Avec son court synopsis qui nous parle d’une infirmière solitaire de São Paulo engagée par une jeune femme pour être la nounou de l’enfant dont elle est enceinte, Les Bonnes Manières n’éveille, volontairement, aucun soupçon. Les organisateurs du Festival de Locarno ont cependant tenu à ajouter cette fameuse petite phrase: «Certaines scènes sont susceptibles de heurter la sensibilité des spectateurs.» Pour être tout à fait exact, il aurait fallu ajouter: «Certaines scènes sont également susceptibles d’éblouir les spectateurs.» Quand l’infirmière, Clara, entre dans l’appartement de la future maman, Ana, elle peut y contempler la ville sous un jour nouveau, magique, coloré, presque futuriste. Et une fois la nuit tombée, la pleine lune surgira dans le ciel comme une apparition. La beauté frappante de ces images est, au sens strict, surnaturelle: les trucages numériques y trafiquent avec les vraies prises de vue, créant une impression de flottement entre rêve et réalité. Qui nous prépare à accueillir l’impossible. Le père inconnu de l’enfant à naître était un loup-garou. Et les soirs de pleine lune, Ana et le petit qu’elle porte ont grand besoin de manger de la viande…

Moitié homme, moitié bête, le loup-garou fait peur et surtout, il fait sens : tout est croisement dans ce film réalisé par deux moitiés, Marco Dutro et Juliana Rojas. Visuellement, on voyage du côté de chez Almodóvar, avec des décors intérieurs superbes et superbement travaillés. Et un univers de femmes, aux prises avec un enfant sauvage, que l’on voit grandir dans la seconde partie du film. Mais on plonge en même temps dans un merveilleux quasi hollywoodien, un rêve séduisant auquel se mêle la cruauté du cauchemar. Ces contrastes si forts sont réunis en une parfaite cohérence stylistique. Tout semble couler de source dans Les Bonnes Manières… C’est tout naturellement que Marco Dutro et Juliana Rojas font un cinéma qui se revendique, de toutes les façons possibles, différent.
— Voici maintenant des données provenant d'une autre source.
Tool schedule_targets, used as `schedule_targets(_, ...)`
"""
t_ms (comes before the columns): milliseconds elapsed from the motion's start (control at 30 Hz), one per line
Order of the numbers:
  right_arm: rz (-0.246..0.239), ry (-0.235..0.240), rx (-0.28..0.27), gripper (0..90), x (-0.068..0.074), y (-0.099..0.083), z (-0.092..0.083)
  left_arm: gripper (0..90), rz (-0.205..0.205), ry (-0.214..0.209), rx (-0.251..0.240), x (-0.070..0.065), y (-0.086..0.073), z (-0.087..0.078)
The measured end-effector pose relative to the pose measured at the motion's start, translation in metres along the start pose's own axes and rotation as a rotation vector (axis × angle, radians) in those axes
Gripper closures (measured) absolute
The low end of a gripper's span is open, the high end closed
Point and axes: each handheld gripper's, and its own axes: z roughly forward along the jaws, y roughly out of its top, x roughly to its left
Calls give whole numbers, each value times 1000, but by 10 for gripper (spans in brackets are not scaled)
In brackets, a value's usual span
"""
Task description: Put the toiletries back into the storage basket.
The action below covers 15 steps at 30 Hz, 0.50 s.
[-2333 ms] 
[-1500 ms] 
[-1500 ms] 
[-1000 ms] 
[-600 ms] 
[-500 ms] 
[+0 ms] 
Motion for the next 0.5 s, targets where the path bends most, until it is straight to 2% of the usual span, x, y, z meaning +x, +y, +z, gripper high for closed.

Découverts avec Travailler fatigue (2011), leur goût des cocktails entre réalisme et fantastique n’avait alors pas semblé tout à fait au point. Cette fois, ils maîtrisent parfaitement leur créativité sans barrière et accompagnent la mutation du spectateur d’aujourd’hui, de plus en plus ouvert aux passerelles entre les genres, aux croisements entre toutes sortes d’imaginaires. Les Bonnes Manières n’en est pas moins un choc, une sorte d’ovni. Mais le cinéma d’auteur trouve là une proposition passionnante, aussi ludique que très réfléchie. Et qui fera réfléchir.